Time blurs everything. Thirty years ago I was doing a course at college and for a while I rented a small studio with two other artists. But it didnt work out. One of them was collecting egg boxes to try and insulate the walls as the place was freezing in the winter but also to try and deaden the noise of rock music one of the artists used to like playing. The windows had arched wooden frames that were quite architectural but they were single glazed. I only painted a few things but when I was there and the music was on it would drive me mad. Unfortunately I could only use the place in the evenings and that coincided with the rock sessions. So I gave it up in the end. Now I’m looking at leaving my current studio. It’s too expensive to carry on renting. If it is the choice between paying rent for it or paying the fuel bills I have to make the sensible choice.
I’ve just watched this film for the first time in about 20 years. In turn comedic, poignant, rude, surprising and life affirming
There is a poem by W H Auden in it “stop all the clocks”, so sad and yet to the point. I felt myself starting to cry again. But it helped.
It’s a film from the early 1990’s and has a strong cast of actors including Hugh Grant as the main star. It follows him through the marriages of his friends and perhaps himself. And the death of a close friend.
If you’ve never watched it I think you will probably enjoy it.
Do you spend more time thinking about the future or the past? Why?
The past is behind me, I cannot change it. I want to, but it’s twisted up like knots or knitting. Tangled threads that tie everything in place. Nothing can escape again, so I say let it be. Don’t get caught in it’s net and be held back by the past.
The future is out of control without a time machine. Each step of the day splits and shatters into a miriad of gleaming shards. Each action reflects against the next and distorts the future more and more, until the never ending possibilities are too mixed up to see clearly.
So I prefer now. I grip it tightly and try to hang on, like holding a tiger by its tail as it thrashes about. I try and control it as much as I can, I never know if it will slip my grasp and fall apart. But I try.
I woke up from a nightmare where I’d lost my house keys and couldn’t get back in the house. I decided to have a quiet day. I haven’t been online much today. I decided to stay off the computer and basically played a game on my phone all day. It was diverting and took my mind off things. But I think I will delete the game. It’s a mindless matching hexagons game. It’s frustrating and fun at the same time. But half the time is t taken up by adverts. I tried to get past them as quickly as I could but they are intensely irritating and there’s no way I’m paying to avoid them. So I’m back to reality again….

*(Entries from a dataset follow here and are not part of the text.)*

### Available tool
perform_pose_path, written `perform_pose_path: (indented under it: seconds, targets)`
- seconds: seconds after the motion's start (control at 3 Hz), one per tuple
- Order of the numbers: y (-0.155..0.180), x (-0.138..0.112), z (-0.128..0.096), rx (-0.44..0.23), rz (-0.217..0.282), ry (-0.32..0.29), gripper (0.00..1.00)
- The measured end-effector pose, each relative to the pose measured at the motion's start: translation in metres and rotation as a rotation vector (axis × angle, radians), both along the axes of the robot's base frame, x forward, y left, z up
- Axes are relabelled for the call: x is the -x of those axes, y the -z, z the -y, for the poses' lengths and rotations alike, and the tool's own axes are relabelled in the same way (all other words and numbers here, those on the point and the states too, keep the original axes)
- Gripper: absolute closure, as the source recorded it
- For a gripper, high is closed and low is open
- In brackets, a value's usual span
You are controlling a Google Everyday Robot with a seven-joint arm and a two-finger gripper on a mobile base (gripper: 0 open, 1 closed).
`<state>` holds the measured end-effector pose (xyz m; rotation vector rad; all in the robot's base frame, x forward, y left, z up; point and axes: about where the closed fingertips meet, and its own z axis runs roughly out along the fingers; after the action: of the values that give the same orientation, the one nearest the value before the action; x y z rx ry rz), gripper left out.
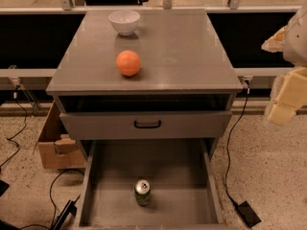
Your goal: Pick green can from middle drawer and place on counter
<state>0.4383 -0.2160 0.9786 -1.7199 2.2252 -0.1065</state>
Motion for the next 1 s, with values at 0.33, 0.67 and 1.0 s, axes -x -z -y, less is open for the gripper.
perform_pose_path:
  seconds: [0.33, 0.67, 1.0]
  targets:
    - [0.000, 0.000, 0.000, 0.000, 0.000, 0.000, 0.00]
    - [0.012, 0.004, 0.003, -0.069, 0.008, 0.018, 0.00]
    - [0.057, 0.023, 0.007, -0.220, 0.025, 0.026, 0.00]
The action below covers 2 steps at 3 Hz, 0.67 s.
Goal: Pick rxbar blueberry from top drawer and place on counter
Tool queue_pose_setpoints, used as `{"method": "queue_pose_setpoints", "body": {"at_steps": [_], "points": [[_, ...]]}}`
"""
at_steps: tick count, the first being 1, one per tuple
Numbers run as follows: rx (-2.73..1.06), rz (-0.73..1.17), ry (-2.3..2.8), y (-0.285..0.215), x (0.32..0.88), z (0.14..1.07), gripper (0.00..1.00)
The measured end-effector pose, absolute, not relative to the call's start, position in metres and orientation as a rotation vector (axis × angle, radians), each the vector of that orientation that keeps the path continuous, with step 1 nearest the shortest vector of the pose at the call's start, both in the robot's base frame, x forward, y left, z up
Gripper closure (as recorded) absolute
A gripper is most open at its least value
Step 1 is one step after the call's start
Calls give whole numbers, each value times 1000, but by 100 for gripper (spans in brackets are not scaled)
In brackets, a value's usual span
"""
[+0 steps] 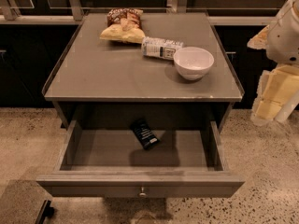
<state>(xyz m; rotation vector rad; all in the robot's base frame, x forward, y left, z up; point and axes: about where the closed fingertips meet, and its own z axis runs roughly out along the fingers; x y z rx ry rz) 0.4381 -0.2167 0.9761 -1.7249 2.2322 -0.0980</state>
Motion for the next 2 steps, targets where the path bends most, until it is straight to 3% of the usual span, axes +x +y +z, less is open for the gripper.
{"method": "queue_pose_setpoints", "body": {"at_steps": [2], "points": [[-1696,-71,2194,-218,440,968,0]]}}
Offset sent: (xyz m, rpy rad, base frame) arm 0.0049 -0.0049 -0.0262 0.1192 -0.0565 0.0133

I woke at 5.30am, unable to sleep, I was enveloped in waves of heat and cold from the covid virus. I couldn’t decide whether to snuggle under the duvet or throw it off. I lay listening to the news on the radio.
Just after 8am I came downstairs. I took my medication and prepared to light a candle for my hubby. Today was the day he would be cremated but circumstances meant I could not go to a funeral. Life isn’t always fair. Many friends and family had promised to light candles for him too and I spent an hour in calm and quiet peace thinking about my loss and contacting people who had left messages and thoughts on social media. What a strange way of doing things these days.
After breakfast I wondered if I should take another covid test, but decided I will wait till tomorrow to see. What would be the point of just confirming I was still ill. I continued to get messages and contacted friends and family.
I’ve cried and cried today. Little things like stories of people going through similar circumstances touched my heart. A film which was one of my hubbys favourites was on the TV. ‘The railway children’ is a sweet film and when it reached the end I started crying all over again.
Sleeping has helped this afternoon. I decided to ignore the fuel bills and have the heating on today. I was so tired at one point that my sandwich I’d made for tea slid off the plate and spilt all over the floor. I was not happy with myself.
I know these posts are not nice. I guess I’m just trying to document how I feel. If I explain perhaps it could help someone else? I don’t know.
Snack or meal? Trying to remember I need to eat vegetables as well as carbs, stuff I bought for my hubby has sat in the fridge for a couple of weeks. I didn’t want to cook. Easier to just buy cheap takeaway food. But that’s not good.
My portion sizes are still for two. So I will have to cook, then freeze or chill half of it. I guess it’s less energy to cook once and maybe microwave half of it later? Trouble is food still takes the same time to cook even if I halve the amounts… Life is a pain, but I must keep goingn
I just woke up from a dream. I was in the street and I heard footsteps clattering up behind me. I turned and it was my hubby. Hair blowing behind him, his jacket flapping. He said a couple of words, something like ‘I’m here’? But then I woke up.
It’s not much of a story, but it was comforting. The thought that he is around somewhere, even if its just in my imagination made me feel better.